DIRECTIONS FOR THIS TASK:
The lines below are to be quoted exactly, from the first through the one that contains "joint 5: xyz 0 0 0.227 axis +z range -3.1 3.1".

ENTRIES PROVIDED:
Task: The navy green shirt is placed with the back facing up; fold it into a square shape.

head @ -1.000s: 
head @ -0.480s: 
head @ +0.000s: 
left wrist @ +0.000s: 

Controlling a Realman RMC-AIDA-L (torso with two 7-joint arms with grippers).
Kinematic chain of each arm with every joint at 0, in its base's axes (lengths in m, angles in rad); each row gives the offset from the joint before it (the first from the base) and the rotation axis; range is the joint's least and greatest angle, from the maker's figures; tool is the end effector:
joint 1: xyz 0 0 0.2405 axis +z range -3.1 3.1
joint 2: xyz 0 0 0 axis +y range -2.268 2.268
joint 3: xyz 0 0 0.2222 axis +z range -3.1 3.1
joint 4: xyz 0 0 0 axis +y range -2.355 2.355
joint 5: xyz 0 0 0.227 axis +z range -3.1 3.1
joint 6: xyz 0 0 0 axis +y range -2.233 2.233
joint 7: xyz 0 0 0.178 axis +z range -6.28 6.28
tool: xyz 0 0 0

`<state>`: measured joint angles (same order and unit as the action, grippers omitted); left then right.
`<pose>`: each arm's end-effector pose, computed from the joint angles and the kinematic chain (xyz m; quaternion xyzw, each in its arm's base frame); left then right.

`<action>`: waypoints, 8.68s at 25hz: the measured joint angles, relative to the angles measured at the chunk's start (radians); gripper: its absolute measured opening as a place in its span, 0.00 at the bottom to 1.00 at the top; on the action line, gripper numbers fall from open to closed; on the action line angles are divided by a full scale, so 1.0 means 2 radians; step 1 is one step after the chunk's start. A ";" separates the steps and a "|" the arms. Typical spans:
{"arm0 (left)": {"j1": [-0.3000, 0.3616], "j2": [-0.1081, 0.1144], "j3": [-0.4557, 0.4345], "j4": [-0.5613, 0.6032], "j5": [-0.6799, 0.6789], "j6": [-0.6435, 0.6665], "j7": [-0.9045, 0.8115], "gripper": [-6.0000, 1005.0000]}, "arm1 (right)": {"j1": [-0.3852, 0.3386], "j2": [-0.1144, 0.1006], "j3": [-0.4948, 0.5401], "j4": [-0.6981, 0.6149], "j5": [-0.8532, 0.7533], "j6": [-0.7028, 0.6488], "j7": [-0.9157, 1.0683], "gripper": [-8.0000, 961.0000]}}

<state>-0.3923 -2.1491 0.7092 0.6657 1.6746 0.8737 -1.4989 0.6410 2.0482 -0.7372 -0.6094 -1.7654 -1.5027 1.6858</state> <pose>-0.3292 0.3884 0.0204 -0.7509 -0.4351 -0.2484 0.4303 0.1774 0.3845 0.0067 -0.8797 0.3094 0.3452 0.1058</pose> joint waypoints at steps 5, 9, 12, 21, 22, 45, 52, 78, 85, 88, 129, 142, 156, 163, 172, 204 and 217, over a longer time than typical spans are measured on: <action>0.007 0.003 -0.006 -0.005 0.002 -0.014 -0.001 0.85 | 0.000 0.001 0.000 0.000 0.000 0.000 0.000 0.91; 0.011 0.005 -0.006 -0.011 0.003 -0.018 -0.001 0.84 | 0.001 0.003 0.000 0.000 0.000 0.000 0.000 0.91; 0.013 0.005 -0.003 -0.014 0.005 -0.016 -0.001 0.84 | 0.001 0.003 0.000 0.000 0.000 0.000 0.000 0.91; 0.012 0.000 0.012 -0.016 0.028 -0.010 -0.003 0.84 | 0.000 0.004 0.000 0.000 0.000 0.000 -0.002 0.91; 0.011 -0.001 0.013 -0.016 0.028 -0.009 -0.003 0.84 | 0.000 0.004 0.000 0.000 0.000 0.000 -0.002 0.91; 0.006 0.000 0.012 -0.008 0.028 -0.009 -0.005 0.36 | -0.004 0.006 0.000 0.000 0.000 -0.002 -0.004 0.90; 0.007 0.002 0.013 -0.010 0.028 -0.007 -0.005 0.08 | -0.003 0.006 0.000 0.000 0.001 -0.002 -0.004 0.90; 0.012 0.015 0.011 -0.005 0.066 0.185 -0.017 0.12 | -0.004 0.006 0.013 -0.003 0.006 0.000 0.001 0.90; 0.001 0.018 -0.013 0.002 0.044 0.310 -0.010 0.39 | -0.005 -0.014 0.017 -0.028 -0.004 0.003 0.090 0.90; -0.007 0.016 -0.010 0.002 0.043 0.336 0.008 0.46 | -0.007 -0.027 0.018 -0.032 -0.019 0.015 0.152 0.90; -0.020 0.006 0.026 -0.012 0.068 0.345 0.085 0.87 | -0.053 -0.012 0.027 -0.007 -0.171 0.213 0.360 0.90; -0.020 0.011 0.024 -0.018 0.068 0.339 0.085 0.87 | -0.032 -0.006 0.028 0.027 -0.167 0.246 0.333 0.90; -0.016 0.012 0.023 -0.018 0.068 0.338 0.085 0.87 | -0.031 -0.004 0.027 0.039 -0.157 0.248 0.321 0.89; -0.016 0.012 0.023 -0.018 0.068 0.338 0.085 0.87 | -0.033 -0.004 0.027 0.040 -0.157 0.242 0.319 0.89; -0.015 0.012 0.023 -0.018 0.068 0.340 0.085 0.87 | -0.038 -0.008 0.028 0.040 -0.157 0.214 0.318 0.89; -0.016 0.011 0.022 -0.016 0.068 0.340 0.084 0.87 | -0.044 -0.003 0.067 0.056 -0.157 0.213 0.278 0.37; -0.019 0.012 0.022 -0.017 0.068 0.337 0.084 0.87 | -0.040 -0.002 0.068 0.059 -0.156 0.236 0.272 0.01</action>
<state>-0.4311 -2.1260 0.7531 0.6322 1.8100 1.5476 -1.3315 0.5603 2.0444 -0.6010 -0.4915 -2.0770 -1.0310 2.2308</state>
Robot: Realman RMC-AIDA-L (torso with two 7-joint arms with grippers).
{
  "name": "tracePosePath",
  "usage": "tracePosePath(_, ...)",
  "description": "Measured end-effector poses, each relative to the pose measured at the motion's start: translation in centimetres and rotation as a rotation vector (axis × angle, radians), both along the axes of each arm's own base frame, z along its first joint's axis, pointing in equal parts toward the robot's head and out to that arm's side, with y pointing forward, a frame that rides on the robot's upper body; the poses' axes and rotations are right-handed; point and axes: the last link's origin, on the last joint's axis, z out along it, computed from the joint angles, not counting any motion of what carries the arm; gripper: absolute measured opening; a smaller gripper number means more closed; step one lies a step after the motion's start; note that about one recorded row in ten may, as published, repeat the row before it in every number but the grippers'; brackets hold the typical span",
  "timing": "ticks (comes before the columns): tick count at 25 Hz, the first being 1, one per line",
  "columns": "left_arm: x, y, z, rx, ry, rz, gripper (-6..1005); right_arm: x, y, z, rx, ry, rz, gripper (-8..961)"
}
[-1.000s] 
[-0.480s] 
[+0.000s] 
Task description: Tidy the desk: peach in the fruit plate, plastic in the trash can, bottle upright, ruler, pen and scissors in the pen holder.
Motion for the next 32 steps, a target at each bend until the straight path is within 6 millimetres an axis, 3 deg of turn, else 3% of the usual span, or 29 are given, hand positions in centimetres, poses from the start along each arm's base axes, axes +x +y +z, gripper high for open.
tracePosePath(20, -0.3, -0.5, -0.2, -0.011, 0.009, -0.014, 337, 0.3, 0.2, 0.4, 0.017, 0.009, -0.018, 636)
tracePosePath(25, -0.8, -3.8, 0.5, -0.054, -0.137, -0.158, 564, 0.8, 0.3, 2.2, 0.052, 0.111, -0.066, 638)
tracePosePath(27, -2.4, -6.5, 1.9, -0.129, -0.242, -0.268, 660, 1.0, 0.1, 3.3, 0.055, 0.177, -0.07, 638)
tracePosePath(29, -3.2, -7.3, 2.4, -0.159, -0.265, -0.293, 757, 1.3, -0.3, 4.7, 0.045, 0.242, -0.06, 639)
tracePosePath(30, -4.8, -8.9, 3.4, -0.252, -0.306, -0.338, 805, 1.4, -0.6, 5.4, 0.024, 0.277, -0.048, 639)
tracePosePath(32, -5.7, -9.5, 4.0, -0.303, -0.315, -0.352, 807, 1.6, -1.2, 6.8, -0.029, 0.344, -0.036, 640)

TASK ANSWER:
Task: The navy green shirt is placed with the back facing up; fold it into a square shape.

head @ -1.000s: 
head @ -0.480s: 
head @ +0.000s: 
left wrist @ +0.000s: 

Controlling a Realman RMC-AIDA-L (torso with two 7-joint arms with grippers).
Kinematic chain of each arm with every joint at 0, in its base's axes (lengths in m, angles in rad); each row gives the offset from the joint before it (the first from the base) and the rotation axis; range is the joint's least and greatest angle, from the maker's figures; tool is the end effector:
joint 1: xyz 0 0 0.2405 axis +z range -3.1 3.1
joint 2: xyz 0 0 0 axis +y range -2.268 2.268
joint 3: xyz 0 0 0.2222 axis +z range -3.1 3.1
joint 4: xyz 0 0 0 axis +y range -2.355 2.355
joint 5: xyz 0 0 0.227 axis +z range -3.1 3.1

The answer given is complete.